Employees want to bank on sick time

Advertising employee Patti Reynolds hasn’t taken a sick day in 22 years.

It’s not that she hasn’t been ill. She’s come to work with everything from a sinus infection to a broken toe (not to mention Montezuma’s revenge!)

“I always felt it was important to get to work if at all possible because I never knew when I would really need the time,” Reynolds told bargainers from both sides. “It was always in the back of my mind that the time would come when I would catch the big one or the dreaded ‘C’ would come knocking on my door.”

She did that, she said, because she knew the Times Union had a policy of allowing seriously ill employees to recapture unused back sick time — a policy the Company has said it may propose to end. Reynolds articulated why the policy serves both employees and the Company well and should not be abandoned.

“I am not alone. There are many employees who have perfect attendance or who have used very little sick time for these same reasons,” she said. “It has come to my attention this company is considering abolishing the ‘banked sick time’ policy. I can’t imagine what that would accomplish. If anything, I can only imagine all the additional sick days employees would now take.”

Bargaining Committee member Stacy Wood, who was out of work for months after a car accident, said: “It was vital to me to be able to go back and take that time.”

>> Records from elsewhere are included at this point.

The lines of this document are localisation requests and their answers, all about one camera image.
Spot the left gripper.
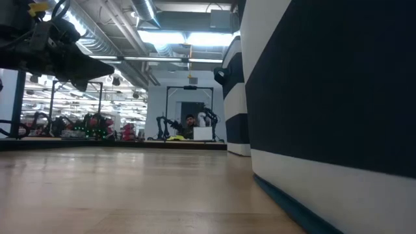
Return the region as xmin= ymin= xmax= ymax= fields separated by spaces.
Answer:
xmin=0 ymin=18 xmax=115 ymax=92

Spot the ceiling tube light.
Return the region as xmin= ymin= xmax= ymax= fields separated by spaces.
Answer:
xmin=89 ymin=55 xmax=224 ymax=64

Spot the ceiling light panel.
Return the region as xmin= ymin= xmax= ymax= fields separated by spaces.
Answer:
xmin=138 ymin=29 xmax=241 ymax=47

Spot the person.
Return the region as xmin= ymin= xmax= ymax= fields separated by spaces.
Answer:
xmin=181 ymin=113 xmax=199 ymax=140

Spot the white box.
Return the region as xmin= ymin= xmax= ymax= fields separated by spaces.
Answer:
xmin=192 ymin=126 xmax=213 ymax=141

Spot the navy white striped fabric basket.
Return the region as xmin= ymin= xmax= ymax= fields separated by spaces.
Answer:
xmin=239 ymin=0 xmax=416 ymax=234
xmin=213 ymin=34 xmax=252 ymax=157

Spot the black background gantry frame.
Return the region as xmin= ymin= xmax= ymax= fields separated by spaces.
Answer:
xmin=48 ymin=80 xmax=104 ymax=137
xmin=164 ymin=85 xmax=215 ymax=142

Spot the silver ceiling duct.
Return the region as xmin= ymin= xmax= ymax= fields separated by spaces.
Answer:
xmin=129 ymin=0 xmax=163 ymax=30

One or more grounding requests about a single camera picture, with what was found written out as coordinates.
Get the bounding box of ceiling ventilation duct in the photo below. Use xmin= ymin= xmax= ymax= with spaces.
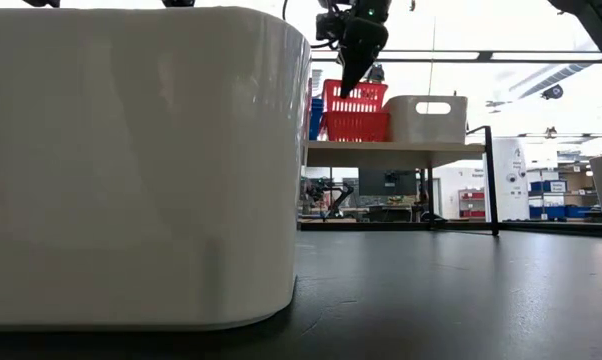
xmin=518 ymin=62 xmax=582 ymax=99

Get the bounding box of black cable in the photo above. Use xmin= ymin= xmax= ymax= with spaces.
xmin=280 ymin=0 xmax=332 ymax=50

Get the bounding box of blue plastic slotted basket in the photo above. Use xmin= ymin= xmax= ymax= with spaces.
xmin=308 ymin=97 xmax=326 ymax=142

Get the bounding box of black metal shelf frame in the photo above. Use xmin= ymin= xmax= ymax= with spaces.
xmin=423 ymin=124 xmax=500 ymax=237

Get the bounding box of white pillar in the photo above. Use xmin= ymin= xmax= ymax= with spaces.
xmin=483 ymin=137 xmax=530 ymax=222

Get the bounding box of red plastic slotted basket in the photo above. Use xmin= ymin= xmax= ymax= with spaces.
xmin=321 ymin=78 xmax=389 ymax=114
xmin=322 ymin=110 xmax=391 ymax=143

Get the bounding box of overhead light bar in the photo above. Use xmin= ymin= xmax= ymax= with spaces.
xmin=310 ymin=49 xmax=602 ymax=64

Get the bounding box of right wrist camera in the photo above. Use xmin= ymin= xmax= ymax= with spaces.
xmin=314 ymin=9 xmax=350 ymax=42

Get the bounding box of thin hanging cord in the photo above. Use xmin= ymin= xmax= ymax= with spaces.
xmin=430 ymin=14 xmax=437 ymax=97

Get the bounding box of black monitor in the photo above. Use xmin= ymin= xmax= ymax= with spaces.
xmin=358 ymin=168 xmax=418 ymax=197

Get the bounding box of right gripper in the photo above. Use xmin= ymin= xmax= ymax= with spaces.
xmin=330 ymin=0 xmax=393 ymax=99

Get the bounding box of rack with blue bins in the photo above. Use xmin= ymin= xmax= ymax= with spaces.
xmin=529 ymin=172 xmax=597 ymax=220

The union members also advocated for the Guild’s proposal to allow workers to donate a portion of their sick time to a seriously ill colleague. Wood noted all the people in advertising who have battled cancer, and Guild President Tim O’Brien and committee member Mary Fultz added names from downstairs.

Chris Benoit of advertising said he would love the chance to help a seriously ill colleague by donating some of his time. The Guild proposal would cap the contribution at 30 percent of sick time so no employee would be left without sick leave should he or she become ill.

Associate Publisher George Hearst said he appreciated the remarks. “We respect what you’re saying, and we will take that into consideration,” he said.